For dataset analysis, the program uses the method of Brehm and Diederichs (2014) Acta Cryst D70, 101-109 (PDF) whose theoretical background is in Diederichs (2017) Acta Cryst D73, 286-293 (open access). This results in an arrangement of N datasets represented by N vectors in a low-dimensional space. Typically, the dimension of that space may be chosen as n=2 to 4, but may be higher if N is large (see below). n=1 would be suitable if the datasets only differ in their random error. One more dimension is required for each additional systematic property which may vary between the datasets, e.g. n=2 is suitable if they only differ in their indexing mode (which then only should have two alternatives!), or in some other systematic property, like the length of the a axis. Higher values of n (e.g. n=4) are appropriate if e.g. there are 4 indexing possibilities (which is the case in P3x), or more systematic ways in which the datasets may differ (like significant variations in a, b and c axes).

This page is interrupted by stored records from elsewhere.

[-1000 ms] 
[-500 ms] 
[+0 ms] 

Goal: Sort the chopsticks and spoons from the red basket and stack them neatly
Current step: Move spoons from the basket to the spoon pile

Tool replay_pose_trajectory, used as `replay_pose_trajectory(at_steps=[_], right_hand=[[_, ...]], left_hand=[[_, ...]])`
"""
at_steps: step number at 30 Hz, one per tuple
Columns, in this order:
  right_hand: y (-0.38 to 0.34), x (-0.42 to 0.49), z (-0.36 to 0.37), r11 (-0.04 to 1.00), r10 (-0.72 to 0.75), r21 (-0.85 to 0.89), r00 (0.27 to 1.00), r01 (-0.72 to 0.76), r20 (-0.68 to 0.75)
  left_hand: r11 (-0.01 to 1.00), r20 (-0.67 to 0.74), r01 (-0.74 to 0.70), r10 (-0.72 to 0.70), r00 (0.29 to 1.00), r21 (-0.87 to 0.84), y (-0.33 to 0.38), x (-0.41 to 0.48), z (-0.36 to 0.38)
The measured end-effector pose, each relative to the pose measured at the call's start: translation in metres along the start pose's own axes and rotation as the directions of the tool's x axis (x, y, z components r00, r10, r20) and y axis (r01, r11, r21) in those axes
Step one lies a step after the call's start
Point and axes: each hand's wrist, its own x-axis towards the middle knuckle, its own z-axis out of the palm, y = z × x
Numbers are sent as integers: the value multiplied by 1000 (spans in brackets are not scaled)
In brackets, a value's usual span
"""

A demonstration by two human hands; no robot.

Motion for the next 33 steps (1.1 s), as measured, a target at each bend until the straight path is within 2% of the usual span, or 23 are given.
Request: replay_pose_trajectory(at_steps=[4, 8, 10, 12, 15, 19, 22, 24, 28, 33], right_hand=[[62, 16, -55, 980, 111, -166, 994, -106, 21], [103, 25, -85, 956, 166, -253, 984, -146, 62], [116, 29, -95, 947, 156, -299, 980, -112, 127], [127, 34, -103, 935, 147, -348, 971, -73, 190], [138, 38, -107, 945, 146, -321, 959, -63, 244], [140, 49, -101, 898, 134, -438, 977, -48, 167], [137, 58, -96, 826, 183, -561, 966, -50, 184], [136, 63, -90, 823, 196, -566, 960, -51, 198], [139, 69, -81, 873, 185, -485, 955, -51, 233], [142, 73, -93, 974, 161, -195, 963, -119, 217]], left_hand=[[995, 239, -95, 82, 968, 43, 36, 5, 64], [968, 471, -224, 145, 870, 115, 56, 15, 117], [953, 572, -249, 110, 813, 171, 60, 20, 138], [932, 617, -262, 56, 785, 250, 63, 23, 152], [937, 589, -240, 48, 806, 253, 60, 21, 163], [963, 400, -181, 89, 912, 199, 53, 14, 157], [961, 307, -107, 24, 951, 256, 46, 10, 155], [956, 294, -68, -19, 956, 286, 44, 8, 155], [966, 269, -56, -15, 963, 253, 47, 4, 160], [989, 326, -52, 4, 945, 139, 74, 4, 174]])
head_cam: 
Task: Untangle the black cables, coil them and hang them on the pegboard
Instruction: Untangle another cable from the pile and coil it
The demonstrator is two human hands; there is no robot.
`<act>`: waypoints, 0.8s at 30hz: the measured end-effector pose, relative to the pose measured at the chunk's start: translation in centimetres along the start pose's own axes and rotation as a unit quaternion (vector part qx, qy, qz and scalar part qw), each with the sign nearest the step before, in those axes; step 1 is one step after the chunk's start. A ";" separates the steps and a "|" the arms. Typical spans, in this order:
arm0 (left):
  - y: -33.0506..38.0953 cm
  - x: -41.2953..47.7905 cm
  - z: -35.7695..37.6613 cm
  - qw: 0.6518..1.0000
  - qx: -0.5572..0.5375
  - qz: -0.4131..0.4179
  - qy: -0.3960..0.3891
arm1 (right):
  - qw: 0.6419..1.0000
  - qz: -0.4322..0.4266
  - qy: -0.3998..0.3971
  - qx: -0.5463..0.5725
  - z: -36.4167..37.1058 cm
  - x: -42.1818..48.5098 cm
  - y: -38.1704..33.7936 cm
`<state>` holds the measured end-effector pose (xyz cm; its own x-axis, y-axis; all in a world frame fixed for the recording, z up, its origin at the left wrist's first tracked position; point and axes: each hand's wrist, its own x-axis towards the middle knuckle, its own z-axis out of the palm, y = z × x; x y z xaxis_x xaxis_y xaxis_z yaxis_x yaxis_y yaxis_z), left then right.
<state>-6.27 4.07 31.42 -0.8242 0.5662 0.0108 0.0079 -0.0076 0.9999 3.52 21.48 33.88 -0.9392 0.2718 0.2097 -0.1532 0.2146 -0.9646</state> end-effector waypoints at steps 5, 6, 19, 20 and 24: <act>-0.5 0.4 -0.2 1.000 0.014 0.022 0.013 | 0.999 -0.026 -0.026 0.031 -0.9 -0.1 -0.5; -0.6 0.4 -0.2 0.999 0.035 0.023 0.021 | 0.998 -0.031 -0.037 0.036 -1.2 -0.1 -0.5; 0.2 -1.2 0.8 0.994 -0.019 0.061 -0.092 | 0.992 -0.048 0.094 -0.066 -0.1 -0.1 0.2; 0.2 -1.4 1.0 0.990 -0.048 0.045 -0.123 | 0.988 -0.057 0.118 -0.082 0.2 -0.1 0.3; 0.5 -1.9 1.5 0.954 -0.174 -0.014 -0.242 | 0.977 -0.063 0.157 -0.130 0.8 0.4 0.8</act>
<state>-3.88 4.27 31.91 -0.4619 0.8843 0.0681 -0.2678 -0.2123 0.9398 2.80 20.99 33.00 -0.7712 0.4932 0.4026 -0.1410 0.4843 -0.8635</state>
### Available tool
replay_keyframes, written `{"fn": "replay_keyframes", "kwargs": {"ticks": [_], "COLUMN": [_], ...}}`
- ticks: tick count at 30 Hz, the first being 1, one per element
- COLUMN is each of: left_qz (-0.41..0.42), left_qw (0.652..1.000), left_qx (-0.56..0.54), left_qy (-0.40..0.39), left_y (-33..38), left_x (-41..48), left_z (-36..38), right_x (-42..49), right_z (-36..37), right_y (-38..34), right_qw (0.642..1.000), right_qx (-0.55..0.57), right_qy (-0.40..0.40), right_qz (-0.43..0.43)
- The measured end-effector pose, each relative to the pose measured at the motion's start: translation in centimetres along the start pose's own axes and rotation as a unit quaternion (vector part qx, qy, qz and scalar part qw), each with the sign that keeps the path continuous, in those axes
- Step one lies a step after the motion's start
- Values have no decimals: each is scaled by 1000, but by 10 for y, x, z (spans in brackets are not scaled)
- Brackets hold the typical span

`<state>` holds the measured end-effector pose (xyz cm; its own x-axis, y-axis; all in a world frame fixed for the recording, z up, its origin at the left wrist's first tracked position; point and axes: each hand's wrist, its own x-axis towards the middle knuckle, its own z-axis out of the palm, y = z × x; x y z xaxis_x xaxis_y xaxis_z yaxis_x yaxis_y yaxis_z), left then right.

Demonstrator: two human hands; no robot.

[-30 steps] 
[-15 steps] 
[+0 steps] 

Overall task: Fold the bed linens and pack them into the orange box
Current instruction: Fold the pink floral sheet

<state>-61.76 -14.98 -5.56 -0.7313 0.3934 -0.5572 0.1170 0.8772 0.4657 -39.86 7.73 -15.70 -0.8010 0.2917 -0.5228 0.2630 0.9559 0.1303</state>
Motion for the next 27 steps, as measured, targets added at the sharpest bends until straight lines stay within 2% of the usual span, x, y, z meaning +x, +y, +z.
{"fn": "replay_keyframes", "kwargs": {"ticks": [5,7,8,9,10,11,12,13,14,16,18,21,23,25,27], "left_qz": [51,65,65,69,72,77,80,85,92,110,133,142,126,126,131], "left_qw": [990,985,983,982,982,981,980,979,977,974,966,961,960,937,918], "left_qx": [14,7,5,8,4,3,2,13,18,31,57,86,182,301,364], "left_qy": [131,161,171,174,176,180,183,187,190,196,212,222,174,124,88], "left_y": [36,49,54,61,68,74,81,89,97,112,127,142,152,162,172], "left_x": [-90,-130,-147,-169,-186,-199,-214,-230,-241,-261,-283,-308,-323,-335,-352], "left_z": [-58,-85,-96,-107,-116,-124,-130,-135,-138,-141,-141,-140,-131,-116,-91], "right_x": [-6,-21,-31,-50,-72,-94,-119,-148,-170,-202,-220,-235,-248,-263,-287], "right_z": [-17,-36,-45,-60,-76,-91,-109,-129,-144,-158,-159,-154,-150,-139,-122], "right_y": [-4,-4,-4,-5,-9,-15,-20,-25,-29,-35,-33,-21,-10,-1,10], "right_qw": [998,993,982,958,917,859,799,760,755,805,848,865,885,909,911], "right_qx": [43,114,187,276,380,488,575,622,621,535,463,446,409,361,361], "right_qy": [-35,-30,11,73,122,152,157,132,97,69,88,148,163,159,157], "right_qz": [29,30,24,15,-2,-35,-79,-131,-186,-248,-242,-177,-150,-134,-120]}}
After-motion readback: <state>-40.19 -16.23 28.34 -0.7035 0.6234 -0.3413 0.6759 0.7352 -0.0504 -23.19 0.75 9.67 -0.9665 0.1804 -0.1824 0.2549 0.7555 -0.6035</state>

In cases where datasets differ e.g. with respect to the composition or conformation of crystallized molecules, it is a priori unknown which value of n should be chosen, and several values need to be tried, and the results inspected.

For meaningful results, the number of known values (N*(N-1)/2 is the number of pairwise correlation coefficients) should be (preferrably much) higher than the number of unknowns (1+n*(N-1)).

The clustering of datasets in the low-dimensional space uses the method of Rodriguez and Laio (2014) Science 344, 1492-1496.